» Task instructions: Restate the data below word for word, leaving nothing out.

» Extracted material:
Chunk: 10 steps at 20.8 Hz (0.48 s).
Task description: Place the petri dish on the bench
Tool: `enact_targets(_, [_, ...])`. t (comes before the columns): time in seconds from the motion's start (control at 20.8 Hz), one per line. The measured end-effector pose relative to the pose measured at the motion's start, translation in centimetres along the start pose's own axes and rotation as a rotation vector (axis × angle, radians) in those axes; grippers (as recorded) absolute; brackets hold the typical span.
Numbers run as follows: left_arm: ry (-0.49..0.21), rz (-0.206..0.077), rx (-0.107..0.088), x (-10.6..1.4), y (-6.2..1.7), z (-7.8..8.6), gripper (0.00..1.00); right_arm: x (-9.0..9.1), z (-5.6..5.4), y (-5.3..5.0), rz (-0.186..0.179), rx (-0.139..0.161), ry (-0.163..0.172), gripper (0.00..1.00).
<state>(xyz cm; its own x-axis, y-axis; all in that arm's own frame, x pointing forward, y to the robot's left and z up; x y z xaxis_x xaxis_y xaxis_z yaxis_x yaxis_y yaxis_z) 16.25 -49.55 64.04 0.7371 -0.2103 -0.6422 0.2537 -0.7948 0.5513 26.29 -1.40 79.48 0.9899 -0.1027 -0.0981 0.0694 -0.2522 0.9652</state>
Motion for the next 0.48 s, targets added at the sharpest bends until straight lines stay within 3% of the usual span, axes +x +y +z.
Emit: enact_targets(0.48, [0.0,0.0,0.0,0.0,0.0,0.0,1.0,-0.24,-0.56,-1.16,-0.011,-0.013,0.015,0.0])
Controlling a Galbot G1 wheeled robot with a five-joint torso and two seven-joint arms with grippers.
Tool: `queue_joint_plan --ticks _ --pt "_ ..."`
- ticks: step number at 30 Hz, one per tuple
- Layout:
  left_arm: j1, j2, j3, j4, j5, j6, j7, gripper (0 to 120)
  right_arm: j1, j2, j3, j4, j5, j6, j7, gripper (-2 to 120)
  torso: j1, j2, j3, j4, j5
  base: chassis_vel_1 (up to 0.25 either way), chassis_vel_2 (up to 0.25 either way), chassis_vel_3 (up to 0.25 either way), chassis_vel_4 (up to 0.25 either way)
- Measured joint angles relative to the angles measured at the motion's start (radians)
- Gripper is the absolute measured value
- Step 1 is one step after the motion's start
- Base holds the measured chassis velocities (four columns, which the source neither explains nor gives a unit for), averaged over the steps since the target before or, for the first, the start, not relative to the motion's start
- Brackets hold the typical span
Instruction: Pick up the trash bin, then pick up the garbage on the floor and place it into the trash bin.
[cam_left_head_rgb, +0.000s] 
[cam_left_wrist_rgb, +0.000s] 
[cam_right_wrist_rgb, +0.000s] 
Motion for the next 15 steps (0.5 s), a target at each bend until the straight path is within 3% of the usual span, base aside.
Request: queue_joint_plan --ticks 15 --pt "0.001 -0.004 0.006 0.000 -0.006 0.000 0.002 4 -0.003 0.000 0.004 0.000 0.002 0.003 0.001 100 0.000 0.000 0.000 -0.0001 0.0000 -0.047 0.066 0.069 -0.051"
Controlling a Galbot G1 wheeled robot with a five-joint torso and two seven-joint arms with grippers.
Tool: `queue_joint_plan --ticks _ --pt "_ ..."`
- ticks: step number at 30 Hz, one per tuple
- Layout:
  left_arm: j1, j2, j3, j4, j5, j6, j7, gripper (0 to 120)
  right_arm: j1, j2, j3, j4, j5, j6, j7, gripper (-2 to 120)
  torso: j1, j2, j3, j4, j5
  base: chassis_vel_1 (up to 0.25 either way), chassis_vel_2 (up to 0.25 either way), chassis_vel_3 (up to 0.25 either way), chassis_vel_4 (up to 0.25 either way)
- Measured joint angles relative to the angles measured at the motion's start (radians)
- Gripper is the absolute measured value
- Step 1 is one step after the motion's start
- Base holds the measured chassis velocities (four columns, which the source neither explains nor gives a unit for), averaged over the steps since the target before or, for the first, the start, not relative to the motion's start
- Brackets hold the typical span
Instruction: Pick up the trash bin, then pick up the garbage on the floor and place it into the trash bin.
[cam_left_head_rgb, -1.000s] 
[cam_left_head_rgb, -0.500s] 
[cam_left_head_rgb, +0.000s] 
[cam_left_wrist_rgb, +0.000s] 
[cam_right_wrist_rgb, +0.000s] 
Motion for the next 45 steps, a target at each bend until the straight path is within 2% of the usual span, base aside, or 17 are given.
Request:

» Task output:
Chunk: 10 steps at 20.8 Hz (0.48 s).
Task description: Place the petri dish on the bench
Tool: `enact_targets(_, [_, ...])`. t (comes before the columns): time in seconds from the motion's start (control at 20.8 Hz), one per line. The measured end-effector pose relative to the pose measured at the motion's start, translation in centimetres along the start pose's own axes and rotation as a rotation vector (axis × angle, radians) in those axes; grippers (as recorded) absolute; brackets hold the typical span.
Numbers run as follows: left_arm: ry (-0.49..0.21), rz (-0.206..0.077), rx (-0.107..0.088), x (-10.6..1.4), y (-6.2..1.7), z (-7.8..8.6), gripper (0.00..1.00); right_arm: x (-9.0..9.1), z (-5.6..5.4), y (-5.3..5.0), rz (-0.186..0.179), rx (-0.139..0.161), ry (-0.163..0.172), gripper (0.00..1.00).
<state>(xyz cm; its own x-axis, y-axis; all in that arm's own frame, x pointing forward, y to the robot's left and z up; x y z xaxis_x xaxis_y xaxis_z yaxis_x yaxis_y yaxis_z) 16.25 -49.55 64.04 0.7371 -0.2103 -0.6422 0.2537 -0.7948 0.5513 26.29 -1.40 79.48 0.9899 -0.1027 -0.0981 0.0694 -0.2522 0.9652</state>
Motion for the next 0.48 s, targets added at the sharpest bends until straight lines stay within 3% of the usual span, axes +x +y +z.
Emit: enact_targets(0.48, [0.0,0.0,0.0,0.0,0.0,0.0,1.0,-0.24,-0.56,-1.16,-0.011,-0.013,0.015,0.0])
Controlling a Galbot G1 wheeled robot with a five-joint torso and two seven-joint arms with grippers.
Tool: `queue_joint_plan --ticks _ --pt "_ ..."`
- ticks: step number at 30 Hz, one per tuple
- Layout:
  left_arm: j1, j2, j3, j4, j5, j6, j7, gripper (0 to 120)
  right_arm: j1, j2, j3, j4, j5, j6, j7, gripper (-2 to 120)
  torso: j1, j2, j3, j4, j5
  base: chassis_vel_1 (up to 0.25 either way), chassis_vel_2 (up to 0.25 either way), chassis_vel_3 (up to 0.25 either way), chassis_vel_4 (up to 0.25 either way)
- Measured joint angles relative to the angles measured at the motion's start (radians)
- Gripper is the absolute measured value
- Step 1 is one step after the motion's start
- Base holds the measured chassis velocities (four columns, which the source neither explains nor gives a unit for), averaged over the steps since the target before or, for the first, the start, not relative to the motion's start
- Brackets hold the typical span
Instruction: Pick up the trash bin, then pick up the garbage on the floor and place it into the trash bin.
[cam_left_head_rgb, +0.000s] 
[cam_left_wrist_rgb, +0.000s] 
[cam_right_wrist_rgb, +0.000s] 
Motion for the next 15 steps (0.5 s), a target at each bend until the straight path is within 3% of the usual span, base aside.
Request: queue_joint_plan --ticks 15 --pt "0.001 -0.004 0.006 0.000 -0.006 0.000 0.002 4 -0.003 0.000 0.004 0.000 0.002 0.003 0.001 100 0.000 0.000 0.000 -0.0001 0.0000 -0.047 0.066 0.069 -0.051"
Controlling a Galbot G1 wheeled robot with a five-joint torso and two seven-joint arms with grippers.
Tool: `queue_joint_plan --ticks _ --pt "_ ..."`
- ticks: step number at 30 Hz, one per tuple
- Layout:
  left_arm: j1, j2, j3, j4, j5, j6, j7, gripper (0 to 120)
  right_arm: j1, j2, j3, j4, j5, j6, j7, gripper (-2 to 120)
  torso: j1, j2, j3, j4, j5
  base: chassis_vel_1 (up to 0.25 either way), chassis_vel_2 (up to 0.25 either way), chassis_vel_3 (up to 0.25 either way), chassis_vel_4 (up to 0.25 either way)
- Measured joint angles relative to the angles measured at the motion's start (radians)
- Gripper is the absolute measured value
- Step 1 is one step after the motion's start
- Base holds the measured chassis velocities (four columns, which the source neither explains nor gives a unit for), averaged over the steps since the target before or, for the first, the start, not relative to the motion's start
- Brackets hold the typical span
Instruction: Pick up the trash bin, then pick up the garbage on the floor and place it into the trash bin.
[cam_left_head_rgb, -1.000s] 
[cam_left_head_rgb, -0.500s] 
[cam_left_head_rgb, +0.000s] 
[cam_left_wrist_rgb, +0.000s] 
[cam_right_wrist_rgb, +0.000s] 
Motion for the next 45 steps, a target at each bend until the straight path is within 2% of the usual span, base aside, or 17 are given.
Request:

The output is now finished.